Could you return all of the entries below exactly, minus the pictures?

Segment Start: SUPPLIED DATA

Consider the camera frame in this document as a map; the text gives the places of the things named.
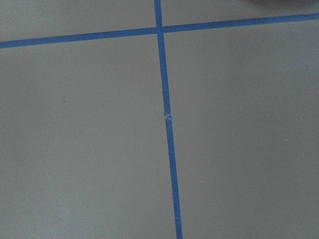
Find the blue tape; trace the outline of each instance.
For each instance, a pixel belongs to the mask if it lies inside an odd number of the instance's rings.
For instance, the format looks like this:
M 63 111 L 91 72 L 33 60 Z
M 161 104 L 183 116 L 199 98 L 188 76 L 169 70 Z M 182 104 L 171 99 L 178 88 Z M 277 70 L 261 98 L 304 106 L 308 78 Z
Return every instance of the blue tape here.
M 52 43 L 71 42 L 71 41 L 86 41 L 86 40 L 125 37 L 125 36 L 148 35 L 148 34 L 156 34 L 156 32 L 157 32 L 156 27 L 149 27 L 149 28 L 139 28 L 139 29 L 131 29 L 131 30 L 105 31 L 105 32 L 85 33 L 85 34 L 76 34 L 76 35 L 67 35 L 67 36 L 53 36 L 53 37 L 43 37 L 43 38 L 34 38 L 34 39 L 25 39 L 25 40 L 3 41 L 3 42 L 0 42 L 0 48 L 32 46 L 32 45 L 52 44 Z
M 234 26 L 249 26 L 249 25 L 260 25 L 280 22 L 293 22 L 293 21 L 309 21 L 318 20 L 319 13 L 307 14 L 307 15 L 290 15 L 290 16 L 275 16 L 275 17 L 263 17 L 263 18 L 251 18 L 242 20 L 231 20 L 231 21 L 216 21 L 206 23 L 195 23 L 175 26 L 164 26 L 163 32 L 178 32 L 178 31 L 192 31 L 192 30 L 203 30 L 213 28 L 224 28 Z
M 179 194 L 178 194 L 177 169 L 176 169 L 176 159 L 175 159 L 173 126 L 172 126 L 171 113 L 170 113 L 165 42 L 164 42 L 164 34 L 162 29 L 160 0 L 154 0 L 154 6 L 155 6 L 156 27 L 157 27 L 157 35 L 158 35 L 159 64 L 160 64 L 161 85 L 162 85 L 163 102 L 164 102 L 170 179 L 171 179 L 171 186 L 172 186 L 172 193 L 173 193 L 176 238 L 182 239 L 183 234 L 181 231 L 181 215 L 180 215 Z

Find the gray floor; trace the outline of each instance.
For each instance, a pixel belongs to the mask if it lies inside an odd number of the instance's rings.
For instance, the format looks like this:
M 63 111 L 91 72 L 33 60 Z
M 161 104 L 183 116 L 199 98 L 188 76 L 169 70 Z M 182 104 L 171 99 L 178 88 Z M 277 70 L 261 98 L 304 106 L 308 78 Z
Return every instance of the gray floor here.
M 319 12 L 292 2 L 162 0 L 163 25 Z M 156 25 L 0 3 L 0 41 Z M 318 23 L 164 35 L 184 239 L 319 238 Z M 1 239 L 176 238 L 155 34 L 0 49 L 0 85 Z

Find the floor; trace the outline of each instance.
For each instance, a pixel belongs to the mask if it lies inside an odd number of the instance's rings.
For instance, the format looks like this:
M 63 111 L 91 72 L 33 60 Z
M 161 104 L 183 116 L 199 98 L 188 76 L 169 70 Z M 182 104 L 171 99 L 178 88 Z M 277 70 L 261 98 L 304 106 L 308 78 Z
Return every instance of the floor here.
M 0 238 L 319 238 L 319 1 L 0 3 Z

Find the vertical blue line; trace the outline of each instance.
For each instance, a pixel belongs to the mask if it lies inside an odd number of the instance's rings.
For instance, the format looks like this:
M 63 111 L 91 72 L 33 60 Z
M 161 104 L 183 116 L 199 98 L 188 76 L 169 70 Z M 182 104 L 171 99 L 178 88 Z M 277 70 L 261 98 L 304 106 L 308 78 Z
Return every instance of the vertical blue line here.
M 161 74 L 161 85 L 162 85 L 162 91 L 163 91 L 165 124 L 166 124 L 169 167 L 170 167 L 170 179 L 171 179 L 171 186 L 172 186 L 172 192 L 173 192 L 176 238 L 183 239 L 183 234 L 181 231 L 181 216 L 180 216 L 179 195 L 178 195 L 177 169 L 176 169 L 176 160 L 175 160 L 173 126 L 172 126 L 172 120 L 171 120 L 171 114 L 170 114 L 168 76 L 167 76 L 167 67 L 166 67 L 164 34 L 162 29 L 160 0 L 154 0 L 154 6 L 155 6 L 158 45 L 159 45 L 159 64 L 160 64 L 160 74 Z

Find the blue line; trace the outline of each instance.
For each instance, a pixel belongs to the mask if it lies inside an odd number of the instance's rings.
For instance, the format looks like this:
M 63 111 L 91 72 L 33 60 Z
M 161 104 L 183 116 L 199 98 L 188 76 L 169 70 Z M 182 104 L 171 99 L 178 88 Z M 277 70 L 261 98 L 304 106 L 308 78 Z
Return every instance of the blue line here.
M 249 25 L 260 25 L 280 22 L 293 22 L 293 21 L 309 21 L 318 20 L 319 13 L 307 14 L 307 15 L 290 15 L 290 16 L 275 16 L 275 17 L 263 17 L 263 18 L 251 18 L 241 20 L 230 20 L 230 21 L 216 21 L 206 23 L 195 23 L 175 26 L 164 26 L 163 32 L 178 32 L 178 31 L 193 31 L 213 28 L 224 28 L 234 26 L 249 26 Z
M 154 0 L 154 6 L 155 6 L 156 27 L 157 27 L 157 35 L 158 35 L 158 45 L 159 45 L 159 64 L 160 64 L 161 85 L 162 85 L 162 92 L 163 92 L 165 124 L 166 124 L 166 134 L 167 134 L 167 144 L 168 144 L 170 180 L 171 180 L 172 193 L 173 193 L 176 238 L 183 239 L 183 234 L 181 231 L 181 215 L 180 215 L 179 194 L 178 194 L 177 169 L 176 169 L 176 159 L 175 159 L 173 126 L 172 126 L 171 113 L 170 113 L 165 42 L 164 42 L 164 34 L 162 29 L 160 0 Z
M 104 38 L 114 38 L 114 37 L 124 37 L 124 36 L 138 36 L 138 35 L 148 35 L 156 34 L 156 27 L 149 28 L 139 28 L 131 30 L 119 30 L 119 31 L 105 31 L 105 32 L 95 32 L 95 33 L 85 33 L 67 36 L 53 36 L 53 37 L 43 37 L 25 40 L 15 40 L 15 41 L 3 41 L 0 42 L 0 48 L 10 48 L 19 46 L 32 46 L 32 45 L 42 45 L 42 44 L 52 44 L 61 42 L 71 42 L 71 41 L 86 41 L 93 39 L 104 39 Z

Segment End: SUPPLIED DATA

ANSWER SPACE:
Consider the camera frame in this document as a map; the text gives the places of the things named.
Find the blue tape; trace the outline of each instance.
For each instance, a pixel belongs to the mask if it lies inside an odd number of the instance's rings.
For instance, the format looks like this:
M 63 111 L 91 72 L 33 60 Z
M 161 104 L 183 116 L 199 98 L 188 76 L 169 70 Z M 182 104 L 171 99 L 178 88 Z M 277 70 L 261 98 L 304 106 L 308 78 Z
Return every instance of the blue tape here.
M 52 43 L 71 42 L 71 41 L 86 41 L 86 40 L 125 37 L 125 36 L 148 35 L 148 34 L 156 34 L 156 32 L 157 32 L 156 27 L 149 27 L 149 28 L 139 28 L 139 29 L 131 29 L 131 30 L 105 31 L 105 32 L 85 33 L 85 34 L 76 34 L 76 35 L 67 35 L 67 36 L 53 36 L 53 37 L 43 37 L 43 38 L 34 38 L 34 39 L 25 39 L 25 40 L 3 41 L 3 42 L 0 42 L 0 48 L 32 46 L 32 45 L 52 44 Z
M 234 26 L 249 26 L 249 25 L 260 25 L 280 22 L 293 22 L 293 21 L 309 21 L 318 20 L 319 13 L 307 14 L 307 15 L 290 15 L 290 16 L 275 16 L 275 17 L 263 17 L 263 18 L 251 18 L 242 20 L 231 20 L 231 21 L 216 21 L 206 23 L 195 23 L 175 26 L 164 26 L 163 32 L 178 32 L 178 31 L 192 31 L 192 30 L 203 30 L 213 28 L 224 28 Z
M 179 194 L 178 194 L 177 169 L 176 169 L 176 159 L 175 159 L 173 126 L 172 126 L 171 113 L 170 113 L 165 42 L 164 42 L 164 34 L 162 29 L 160 0 L 154 0 L 154 6 L 155 6 L 156 27 L 157 27 L 157 35 L 158 35 L 159 64 L 160 64 L 161 85 L 162 85 L 163 102 L 164 102 L 170 179 L 171 179 L 171 186 L 172 186 L 172 193 L 173 193 L 176 238 L 182 239 L 183 234 L 181 231 L 181 215 L 180 215 Z

Find the gray floor; trace the outline of each instance.
For each instance, a pixel belongs to the mask if it lies inside an odd number of the instance's rings.
For instance, the format looks like this:
M 63 111 L 91 72 L 33 60 Z
M 161 104 L 183 116 L 199 98 L 188 76 L 169 70 Z M 182 104 L 171 99 L 178 88 Z M 277 70 L 261 98 L 304 106 L 308 78 Z
Return every instance of the gray floor here.
M 319 12 L 292 2 L 162 0 L 163 25 Z M 156 25 L 0 3 L 0 41 Z M 318 23 L 164 35 L 184 239 L 319 238 Z M 1 239 L 176 238 L 155 34 L 0 49 L 0 85 Z

Find the floor; trace the outline of each instance.
For each instance, a pixel belongs to the mask if it lies inside an odd number of the instance's rings.
For instance, the format looks like this:
M 63 111 L 91 72 L 33 60 Z
M 161 104 L 183 116 L 199 98 L 188 76 L 169 70 Z M 182 104 L 171 99 L 178 88 Z M 277 70 L 261 98 L 304 106 L 308 78 Z
Return every instance of the floor here.
M 0 238 L 319 238 L 319 1 L 0 3 Z

Find the vertical blue line; trace the outline of each instance.
For each instance, a pixel belongs to the mask if it lies inside an odd number of the instance's rings.
For instance, the format looks like this:
M 63 111 L 91 72 L 33 60 Z
M 161 104 L 183 116 L 199 98 L 188 76 L 169 70 Z M 182 104 L 171 99 L 178 88 Z M 277 70 L 261 98 L 304 106 L 308 78 Z
Return every instance of the vertical blue line here.
M 161 74 L 161 85 L 162 85 L 162 91 L 163 91 L 165 124 L 166 124 L 169 167 L 170 167 L 170 179 L 171 179 L 171 186 L 172 186 L 172 192 L 173 192 L 176 238 L 183 239 L 183 234 L 181 231 L 181 216 L 180 216 L 179 195 L 178 195 L 177 169 L 176 169 L 176 160 L 175 160 L 173 126 L 172 126 L 172 120 L 171 120 L 171 114 L 170 114 L 168 76 L 167 76 L 167 67 L 166 67 L 164 34 L 162 29 L 160 0 L 154 0 L 154 6 L 155 6 L 158 45 L 159 45 L 159 64 L 160 64 L 160 74 Z

Find the blue line; trace the outline of each instance.
For each instance, a pixel belongs to the mask if it lies inside an odd number of the instance's rings.
For instance, the format looks like this:
M 63 111 L 91 72 L 33 60 Z
M 161 104 L 183 116 L 199 98 L 188 76 L 169 70 Z M 182 104 L 171 99 L 178 88 Z M 277 70 L 261 98 L 304 106 L 308 78 Z
Return every instance of the blue line here.
M 249 25 L 260 25 L 280 22 L 293 22 L 293 21 L 309 21 L 318 20 L 319 13 L 307 14 L 307 15 L 290 15 L 290 16 L 275 16 L 275 17 L 263 17 L 263 18 L 251 18 L 241 20 L 230 20 L 230 21 L 216 21 L 206 23 L 195 23 L 175 26 L 164 26 L 163 32 L 178 32 L 178 31 L 193 31 L 213 28 L 224 28 L 234 26 L 249 26 Z
M 154 0 L 154 6 L 155 6 L 156 27 L 157 27 L 157 35 L 158 35 L 158 45 L 159 45 L 159 64 L 160 64 L 161 85 L 162 85 L 162 92 L 163 92 L 165 124 L 166 124 L 166 134 L 167 134 L 167 144 L 168 144 L 170 180 L 171 180 L 172 193 L 173 193 L 176 238 L 183 239 L 183 234 L 181 231 L 181 215 L 180 215 L 179 194 L 178 194 L 177 169 L 176 169 L 176 159 L 175 159 L 173 126 L 172 126 L 171 113 L 170 113 L 165 42 L 164 42 L 164 34 L 162 29 L 160 0 Z
M 104 38 L 114 38 L 114 37 L 124 37 L 124 36 L 138 36 L 138 35 L 148 35 L 156 34 L 156 27 L 149 28 L 139 28 L 131 30 L 119 30 L 119 31 L 105 31 L 105 32 L 95 32 L 95 33 L 85 33 L 67 36 L 53 36 L 53 37 L 43 37 L 25 40 L 15 40 L 15 41 L 3 41 L 0 42 L 0 48 L 10 48 L 19 46 L 32 46 L 32 45 L 42 45 L 42 44 L 52 44 L 61 42 L 71 42 L 71 41 L 86 41 L 93 39 L 104 39 Z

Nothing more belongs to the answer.